* [EXERCISE OBJECTIVE]:
Write out every line below that contains "this".
====
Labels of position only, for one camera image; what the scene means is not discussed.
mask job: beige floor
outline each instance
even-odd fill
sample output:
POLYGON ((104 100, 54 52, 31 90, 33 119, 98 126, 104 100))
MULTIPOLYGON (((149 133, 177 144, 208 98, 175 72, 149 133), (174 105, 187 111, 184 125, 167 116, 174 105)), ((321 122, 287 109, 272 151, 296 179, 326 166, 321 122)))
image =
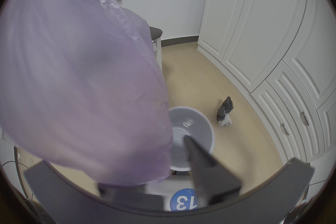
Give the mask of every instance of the beige floor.
MULTIPOLYGON (((241 193, 261 184, 282 167, 278 151, 258 115, 228 78, 197 51, 196 42, 162 48, 162 66, 170 107, 191 106, 208 117, 215 130, 213 155, 242 180, 241 193), (234 105, 230 113, 233 123, 219 127, 216 112, 227 96, 234 105)), ((39 161, 23 149, 18 152, 24 165, 39 161)), ((94 180, 83 172, 55 167, 80 187, 98 194, 94 180)), ((26 182, 24 186, 31 197, 26 182)))

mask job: translucent purple bag
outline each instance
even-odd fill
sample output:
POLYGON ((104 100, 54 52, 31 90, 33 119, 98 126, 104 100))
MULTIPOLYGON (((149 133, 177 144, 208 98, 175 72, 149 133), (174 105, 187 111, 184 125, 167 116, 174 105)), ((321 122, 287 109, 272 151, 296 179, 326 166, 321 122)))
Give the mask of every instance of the translucent purple bag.
POLYGON ((7 0, 0 44, 13 141, 100 183, 169 176, 168 93, 145 20, 116 0, 7 0))

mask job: blue label
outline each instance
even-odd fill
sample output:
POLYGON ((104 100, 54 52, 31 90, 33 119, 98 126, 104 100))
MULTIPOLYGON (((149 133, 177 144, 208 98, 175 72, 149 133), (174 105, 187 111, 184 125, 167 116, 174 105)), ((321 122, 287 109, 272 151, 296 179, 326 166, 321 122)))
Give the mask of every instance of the blue label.
POLYGON ((170 199, 171 211, 184 211, 197 208, 195 190, 184 188, 176 192, 170 199))

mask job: wire
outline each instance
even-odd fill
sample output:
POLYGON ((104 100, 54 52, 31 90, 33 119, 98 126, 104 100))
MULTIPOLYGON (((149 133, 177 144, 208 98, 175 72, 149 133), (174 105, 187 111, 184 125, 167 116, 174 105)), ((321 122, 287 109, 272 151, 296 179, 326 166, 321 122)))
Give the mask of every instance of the wire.
MULTIPOLYGON (((2 165, 2 167, 5 165, 5 164, 7 164, 7 163, 16 163, 15 161, 13 161, 13 160, 10 160, 9 162, 6 162, 6 163, 4 163, 3 165, 2 165)), ((24 167, 26 167, 26 168, 28 168, 29 169, 29 167, 28 166, 25 166, 24 164, 22 164, 22 163, 18 163, 18 164, 21 164, 21 165, 23 165, 24 167)))

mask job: dark gray cushion
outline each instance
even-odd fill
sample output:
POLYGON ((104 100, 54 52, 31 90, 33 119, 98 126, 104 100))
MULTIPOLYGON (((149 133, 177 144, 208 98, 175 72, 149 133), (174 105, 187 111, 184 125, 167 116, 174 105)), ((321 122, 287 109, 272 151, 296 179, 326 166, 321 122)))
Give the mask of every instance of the dark gray cushion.
POLYGON ((162 36, 161 29, 149 26, 149 30, 150 30, 150 36, 152 37, 152 40, 158 39, 159 37, 162 36))

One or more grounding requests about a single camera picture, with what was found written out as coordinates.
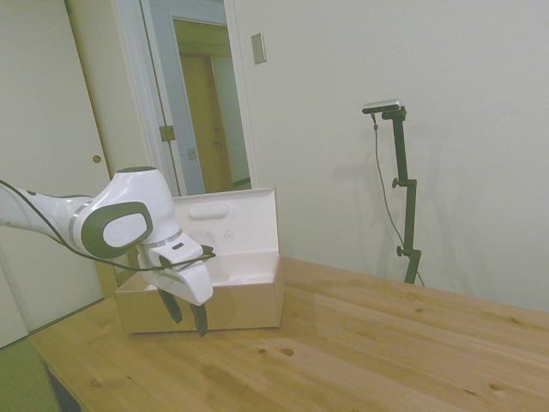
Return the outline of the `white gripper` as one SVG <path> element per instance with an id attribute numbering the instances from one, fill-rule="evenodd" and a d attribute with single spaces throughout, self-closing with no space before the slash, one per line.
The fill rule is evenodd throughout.
<path id="1" fill-rule="evenodd" d="M 183 321 L 176 297 L 188 301 L 199 336 L 208 333 L 208 315 L 203 303 L 213 296 L 213 286 L 204 261 L 212 254 L 213 248 L 203 245 L 138 247 L 142 274 L 158 288 L 172 320 L 176 324 Z"/>

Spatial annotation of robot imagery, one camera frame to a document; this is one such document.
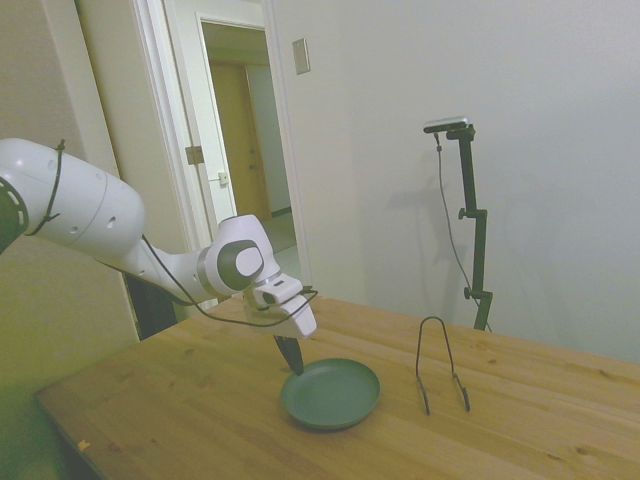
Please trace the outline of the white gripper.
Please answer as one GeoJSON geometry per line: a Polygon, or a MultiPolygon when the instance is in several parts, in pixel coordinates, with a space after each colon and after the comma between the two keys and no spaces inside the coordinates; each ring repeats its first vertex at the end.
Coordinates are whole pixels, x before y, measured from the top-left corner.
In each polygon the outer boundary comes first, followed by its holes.
{"type": "Polygon", "coordinates": [[[243,292],[247,321],[260,333],[276,335],[276,345],[296,375],[304,373],[297,339],[312,335],[316,320],[302,283],[286,274],[273,276],[243,292]]]}

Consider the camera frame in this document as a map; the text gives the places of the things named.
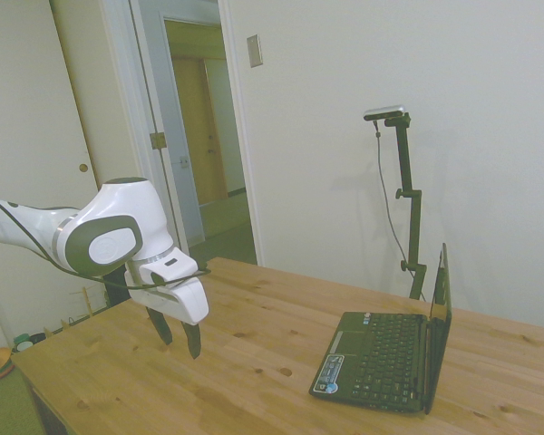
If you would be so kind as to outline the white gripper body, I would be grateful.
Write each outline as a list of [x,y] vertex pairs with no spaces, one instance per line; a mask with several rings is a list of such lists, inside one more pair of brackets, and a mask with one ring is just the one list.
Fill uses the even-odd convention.
[[197,263],[177,247],[145,260],[126,263],[131,298],[146,307],[196,325],[209,313]]

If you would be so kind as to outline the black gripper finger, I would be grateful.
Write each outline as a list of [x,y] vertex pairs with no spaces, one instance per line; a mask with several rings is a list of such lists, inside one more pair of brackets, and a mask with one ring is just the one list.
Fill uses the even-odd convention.
[[149,307],[146,308],[146,311],[160,339],[164,344],[170,345],[173,341],[172,332],[164,314]]
[[189,354],[193,359],[197,359],[201,354],[201,332],[199,324],[188,324],[180,322],[187,338]]
====
* [WRITTEN RESPONSE]:
Spatial annotation of robot imagery, one camera frame to a document; this is one such document.
Consider the camera frame in this document as a map; the text gives the places of the things named.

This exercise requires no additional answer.